Schicksal

Ist es vermeidbar oder unausweichlich? fragt Christa Schyboll

Es begegnet jedem Menschen wieder und wieder im Leben. Ihm zu entfliehen ist nicht möglich. Dabei zeigt es sich von guten oder gefährlichen Seiten in einem für uns unergründlichen Mix. Es kann stärkend oder belastend sein, Leben spendend oder tödlich. Keiner weiß, wann es kommt.

Nicht immer ist klar, was es von uns will. Wie es oft endet, steht in den Sternen. Schlecht Begonnenes kann ebenso schlecht oder gut enden wie umgekehrt eine glückliche Fügung. Es lässt uns hoffen und bangen und so manchen Ungläubigen Stoßgebete in den Orbit senden, so es seine Macht demonstriert und uns in die Ohnmacht entlässt. Das Schicksal.

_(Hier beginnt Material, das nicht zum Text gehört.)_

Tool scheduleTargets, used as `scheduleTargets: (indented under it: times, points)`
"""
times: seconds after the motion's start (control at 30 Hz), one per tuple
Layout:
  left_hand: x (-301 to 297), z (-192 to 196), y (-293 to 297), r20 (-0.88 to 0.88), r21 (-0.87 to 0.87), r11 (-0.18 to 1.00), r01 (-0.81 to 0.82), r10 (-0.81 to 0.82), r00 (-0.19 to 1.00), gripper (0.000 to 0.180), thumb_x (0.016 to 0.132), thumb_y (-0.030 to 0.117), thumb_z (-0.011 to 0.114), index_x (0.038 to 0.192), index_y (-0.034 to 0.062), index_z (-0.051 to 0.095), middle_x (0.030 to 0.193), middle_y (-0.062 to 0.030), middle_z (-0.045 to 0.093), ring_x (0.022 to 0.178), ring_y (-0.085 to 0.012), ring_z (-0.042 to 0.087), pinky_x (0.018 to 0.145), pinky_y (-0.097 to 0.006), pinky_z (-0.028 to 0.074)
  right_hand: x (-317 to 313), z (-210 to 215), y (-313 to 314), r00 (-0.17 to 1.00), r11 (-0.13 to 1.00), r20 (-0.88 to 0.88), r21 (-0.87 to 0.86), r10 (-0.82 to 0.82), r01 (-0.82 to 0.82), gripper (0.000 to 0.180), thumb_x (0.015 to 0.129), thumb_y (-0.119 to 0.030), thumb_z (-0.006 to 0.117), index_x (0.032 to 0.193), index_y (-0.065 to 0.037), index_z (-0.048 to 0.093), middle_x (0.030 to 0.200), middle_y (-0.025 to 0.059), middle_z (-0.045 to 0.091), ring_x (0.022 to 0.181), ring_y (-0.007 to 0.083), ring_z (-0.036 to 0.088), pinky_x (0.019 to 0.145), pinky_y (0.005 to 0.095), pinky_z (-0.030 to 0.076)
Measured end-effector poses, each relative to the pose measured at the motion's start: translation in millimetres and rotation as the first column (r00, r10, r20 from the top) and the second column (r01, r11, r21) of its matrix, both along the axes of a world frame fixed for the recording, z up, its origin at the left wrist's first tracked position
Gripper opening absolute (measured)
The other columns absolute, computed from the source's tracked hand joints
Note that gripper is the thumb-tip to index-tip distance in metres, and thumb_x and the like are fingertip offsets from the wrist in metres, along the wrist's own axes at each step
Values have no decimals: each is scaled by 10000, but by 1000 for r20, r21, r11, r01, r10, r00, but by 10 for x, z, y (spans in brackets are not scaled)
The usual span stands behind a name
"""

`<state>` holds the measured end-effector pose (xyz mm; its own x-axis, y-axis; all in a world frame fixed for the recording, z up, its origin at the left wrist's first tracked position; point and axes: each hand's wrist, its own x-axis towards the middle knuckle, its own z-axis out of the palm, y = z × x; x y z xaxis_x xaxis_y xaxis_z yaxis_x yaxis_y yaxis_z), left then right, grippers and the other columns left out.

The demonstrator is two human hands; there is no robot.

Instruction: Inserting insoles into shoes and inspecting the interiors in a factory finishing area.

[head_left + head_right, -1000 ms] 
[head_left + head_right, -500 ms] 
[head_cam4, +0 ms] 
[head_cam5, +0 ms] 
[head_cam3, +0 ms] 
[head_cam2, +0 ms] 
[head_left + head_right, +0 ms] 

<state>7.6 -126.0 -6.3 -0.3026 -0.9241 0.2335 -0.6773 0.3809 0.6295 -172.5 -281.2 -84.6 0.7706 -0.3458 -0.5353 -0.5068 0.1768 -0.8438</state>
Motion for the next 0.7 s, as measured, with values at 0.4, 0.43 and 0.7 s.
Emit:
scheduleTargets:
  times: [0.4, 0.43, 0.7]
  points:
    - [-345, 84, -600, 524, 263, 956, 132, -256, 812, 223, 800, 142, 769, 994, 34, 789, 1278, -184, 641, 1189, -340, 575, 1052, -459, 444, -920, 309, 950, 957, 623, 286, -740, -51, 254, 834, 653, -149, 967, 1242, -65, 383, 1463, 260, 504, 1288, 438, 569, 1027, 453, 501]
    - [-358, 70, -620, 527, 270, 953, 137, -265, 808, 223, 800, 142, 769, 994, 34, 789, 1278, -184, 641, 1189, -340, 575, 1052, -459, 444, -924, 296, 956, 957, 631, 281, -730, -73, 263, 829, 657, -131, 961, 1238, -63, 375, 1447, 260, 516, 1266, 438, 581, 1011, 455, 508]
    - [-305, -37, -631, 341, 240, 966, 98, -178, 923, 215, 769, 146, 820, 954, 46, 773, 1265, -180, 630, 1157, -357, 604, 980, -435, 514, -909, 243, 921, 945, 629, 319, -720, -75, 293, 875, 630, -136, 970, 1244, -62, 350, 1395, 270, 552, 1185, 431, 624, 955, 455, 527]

Tritt es auf die Bühne des Lebens, so passiert immer etwas Besonderes. Unübersehbar stark und zur Zäsur geeignet. Es kommt den meisten Menschen so vor, als haben da Mächte ihre Hände im Spiel, die Fäden unseres Geschickes auf raffinierte Weise zu ziehen wissen. Als seien wir Wachs in ihren Fingern und völlig hilflos einer Situation ausgeliefert, von der wir oftmals nicht einmal wissen, wie wir hinein geraten sind.

Das Schicksal wird nicht selten mit Gott, Engeln oder einer anderweitigen höheren Macht in Zusammenhang gebracht. Sie kann personifiziert oder unpersönlich sein. Andere Menschen wiederum bevorzugen in ihrer Anschauung darüber den Eigenanteil am Geschehen und sind der Überzeugung, dass deshalb das Schicksal auch durch uns selbst veränderbar ist.

Diese Haltung birgt zumindest mehr Handlungsfreiheit und kreative Möglichkeiten, mit so genannten Schicksalsschlägen intelligent oder phantasievoll umzugehen. Es degradiert uns nicht ins Marionettendasein, sondern lässt uns die Möglichkeit aktiver Teilhabe an dem, was mit uns geschieht. Inwieweit wir oft alleine Verursacher sind, ist nur im Einzelfall zu betrachten. Zu viele Bedingungen kreuzen sich in den dunklen Gängen der eigenen Biografie, deren verknüpfte Fäden wir nicht mehr wirklich zu entwirren wissen oder bereits komplett vergessen haben.

Wer sein Schicksal anzunehmen vermag, ohne sich selbst und seine Möglichkeiten aufzugeben, hat wohl die größte Chance auf Wendung in einer unliebsamen, gar gefährlichen Situation. Er hat nämlich die innere Akzeptanz zum einen und muss keine unnötigen Kräfte des Widerstandes verschleudern. Diesen Kräftegewinn durch kluge Ressourcenhandhabung kann er dann aber in die Hoffnung stecken und in die Zuversicht. Diese wiederum bewirken im Schicksalszusammenhang Ideenreichtum, weil sie sich nicht abgeschnitten wissen von potentiellen Möglichkeiten und Handlungsbereitschaft zeigen.

Ob und welche höheren Mächte beim Schicksal welche Rolle spielen, ist letztlich nicht zu ergründen oder zu beweisen. Sie anzunehmen bleibt eine Glaubenssache, die dann gut und stärkend ist, wenn man innerhalb dieses Glaubenssystems kooperiert und Verantwortung, Akzeptanz und Bereitschaft zeigt. Schlecht ist sie, wenn man sich verdammt fühlt, alles nur dumpf geschehen zu lassen, sich ängstlich verkriecht und keine Hoffnung auf positive Änderung hegt. Das Geschehenlassen hier meint jedoch nicht jenes letzte Vertrauen eines weisen Menschen, der die Richtigkeit seiner Situation klar im Blick hat, sondern das Geschehenlassen der Fatalisten und Hadernden, die sich selbst allzu früh ohne jede Hoffnung aufgegeben haben.

Der Umgang mit dem Schicksal wird so selbst zum Schicksal, dass sich auf der Bühne des Lebens in immer wieder neue Gewänder kleidet, in neuen Chancen an uns heran tritt, damit wir verstehen sollen, dass auch hier das Leben nichts als eine intelligente Kooperation seiner Beteiligten ist.